[Sheepdog] [PATCH 3/3] sheep: add SD_OP_RECOVER operation
Liu Yuan
namei.unix at gmail.com
Sat Oct 22 07:32:44 CEST 2011
From: Liu Yuan <tailai.ly at taobao.com>
With this patch, manual recovery command starts working.
[Test]
script1:
for i in 0 1 2; do sheep/sheep -d /store/$i -z $i -p 700$i;sleep 1;done
collie/collie cluster format -H
collie/collie cluster shutdown;
sleep 1
# node 1 2 permanently down
for i in 0; do sheep/sheep -d /store/$i -z $i -p 700$i;sleep 1;done
for i in 0; do ./collie/collie cluster info -p 700$i; done
collie/collie cluster recover
for i in 0; do ./collie/collie cluster info -p 700$i; done
for i in 3 4; do sheep/sheep -d /store/$i -z $i -p 700$i;sleep 1;done
for i in 0 3 4; do ./collie/collie cluster info -p 700$i; done
output:
root at taobao:/home/dev/sheepdog# ./test2.sh
Cluster status: Waiting for other nodes joining
Creation time Epoch Nodes
Cluster status: running
Creation time Epoch Nodes
2011-10-22 02:18:49 2 [192.168.0.1:7000]
2011-10-22 02:18:49 1 [192.168.0.1:7000, 192.168.0.1:7001, 192.168.0.1:7002]
Cluster status: running
Creation time Epoch Nodes
2011-10-22 02:18:49 4 [192.168.0.1:7000, 192.168.0.1:7003, 192.168.0.1:7004]
2011-10-22 02:18:49 3 [192.168.0.1:7000, 192.168.0.1:7003]

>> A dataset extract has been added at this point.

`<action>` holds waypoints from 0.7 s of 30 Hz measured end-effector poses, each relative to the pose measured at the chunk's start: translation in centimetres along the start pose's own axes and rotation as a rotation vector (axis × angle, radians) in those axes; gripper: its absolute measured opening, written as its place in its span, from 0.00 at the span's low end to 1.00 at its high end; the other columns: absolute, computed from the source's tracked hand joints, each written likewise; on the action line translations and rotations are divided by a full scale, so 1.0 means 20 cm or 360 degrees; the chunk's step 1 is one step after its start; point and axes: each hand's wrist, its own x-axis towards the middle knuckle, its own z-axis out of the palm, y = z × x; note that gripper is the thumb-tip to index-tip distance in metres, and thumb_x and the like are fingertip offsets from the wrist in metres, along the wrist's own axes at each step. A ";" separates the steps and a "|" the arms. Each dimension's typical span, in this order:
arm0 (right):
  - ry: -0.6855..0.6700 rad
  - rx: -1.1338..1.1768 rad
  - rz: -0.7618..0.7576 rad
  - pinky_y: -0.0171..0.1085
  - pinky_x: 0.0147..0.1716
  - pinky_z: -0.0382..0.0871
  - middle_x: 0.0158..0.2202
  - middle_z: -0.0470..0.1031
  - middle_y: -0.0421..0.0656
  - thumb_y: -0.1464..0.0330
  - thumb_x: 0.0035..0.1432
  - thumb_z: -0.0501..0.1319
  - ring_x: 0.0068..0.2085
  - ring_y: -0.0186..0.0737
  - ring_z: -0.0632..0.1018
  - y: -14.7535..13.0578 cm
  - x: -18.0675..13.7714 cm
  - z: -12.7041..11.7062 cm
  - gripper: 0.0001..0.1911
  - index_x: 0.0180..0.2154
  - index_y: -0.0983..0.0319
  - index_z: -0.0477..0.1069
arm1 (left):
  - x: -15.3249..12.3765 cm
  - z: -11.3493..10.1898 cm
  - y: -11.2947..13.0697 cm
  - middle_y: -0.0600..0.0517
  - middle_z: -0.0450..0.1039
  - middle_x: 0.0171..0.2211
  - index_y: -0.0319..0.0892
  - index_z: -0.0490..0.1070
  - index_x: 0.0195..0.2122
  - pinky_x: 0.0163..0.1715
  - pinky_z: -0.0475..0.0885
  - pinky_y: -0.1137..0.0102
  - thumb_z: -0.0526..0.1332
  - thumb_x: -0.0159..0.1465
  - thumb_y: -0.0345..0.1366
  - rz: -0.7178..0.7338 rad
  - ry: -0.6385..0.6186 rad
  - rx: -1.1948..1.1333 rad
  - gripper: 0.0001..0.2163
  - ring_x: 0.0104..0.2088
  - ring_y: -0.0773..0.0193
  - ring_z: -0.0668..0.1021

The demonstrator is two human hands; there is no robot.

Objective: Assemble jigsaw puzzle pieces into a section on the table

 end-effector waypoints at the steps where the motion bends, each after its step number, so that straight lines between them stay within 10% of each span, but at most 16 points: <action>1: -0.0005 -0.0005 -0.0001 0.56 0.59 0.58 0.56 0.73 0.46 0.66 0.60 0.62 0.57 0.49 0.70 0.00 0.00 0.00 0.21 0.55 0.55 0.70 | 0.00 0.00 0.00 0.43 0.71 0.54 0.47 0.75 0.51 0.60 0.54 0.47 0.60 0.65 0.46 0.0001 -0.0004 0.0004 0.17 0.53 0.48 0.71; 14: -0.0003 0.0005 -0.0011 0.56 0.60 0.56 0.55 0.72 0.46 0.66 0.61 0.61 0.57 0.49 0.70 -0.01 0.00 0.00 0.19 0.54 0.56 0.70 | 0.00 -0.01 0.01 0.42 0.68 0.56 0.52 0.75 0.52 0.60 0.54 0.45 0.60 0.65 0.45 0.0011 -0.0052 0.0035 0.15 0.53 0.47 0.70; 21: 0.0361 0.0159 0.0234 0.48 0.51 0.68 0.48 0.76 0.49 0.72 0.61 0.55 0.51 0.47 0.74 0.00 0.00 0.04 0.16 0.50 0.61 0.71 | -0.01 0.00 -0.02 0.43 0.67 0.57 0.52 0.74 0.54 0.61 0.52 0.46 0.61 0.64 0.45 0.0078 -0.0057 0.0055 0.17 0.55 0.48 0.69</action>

2011-10-22 02:18:49 2 [192.168.0.1:7000]
2011-10-22 02:18:49 1 [192.168.0.1:7000, 192.168.0.1:7001, 192.168.0.1:7002]
....
script2:
for i in 0 1 2; do sheep/sheep -d /store/$i -z $i -p 700$i;sleep 1;done
collie/collie cluster format
for i in 0 1 2; do pkill -f "sheep -d /store/$i"; sleep 1; done
# mater node 2 permanently down
for i in 0 1; do sheep/sheep -d /store/$i -z $i -p 700$i;sleep 1;done
for i in 1; do ./collie/collie cluster info -p 700$i; done
collie/collie cluster recover -p 7001
for i in 1; do ./collie/collie cluster info -p 700$i; done
for i in 0 3; do sheep/sheep -d /store/$i -z $i -p 700$i;sleep 1;done
for i in 0 1 3; do ./collie/collie cluster info -p 700$i; done
output:
Cluster status: Waiting for other nodes joining
Creation time Epoch Nodes
Cluster status: The sheepdog is stopped doing IO, short of living nodes
Creation time Epoch Nodes
Cluster status: running
Creation time Epoch Nodes
2011-10-22 01:59:36 5 [192.168.0.1:7000, 192.168.0.1:7001, 192.168.0.1:7003]
2011-10-22 01:59:36 4 [192.168.0.1:7000, 192.168.0.1:7001]
2011-10-22 01:59:36 3 [192.168.0.1:7001]
2011-10-22 01:59:36 2 [192.168.0.1:7001, 192.168.0.1:7002]
2011-10-22 01:59:36 1 [192.168.0.1:7000, 192.168.0.1:7001, 192.168.0.1:7002]
...
Signed-off-by: Liu Yuan <tailai.ly at taobao.com>
---
include/sheep.h | 1 +
include/sheepdog_proto.h | 1 +
sheep/ops.c | 55 ++++++++++++++++++++++++++++++++++++++++++++++
3 files changed, 57 insertions(+), 0 deletions(-)
diff --git a/include/sheep.h b/include/sheep.h
index 46ecf96..072ea7a 100644
--- a/include/sheep.h
+++ b/include/sheep.h
@@ -261,6 +261,7 @@ static inline const char *sd_strerror(int err)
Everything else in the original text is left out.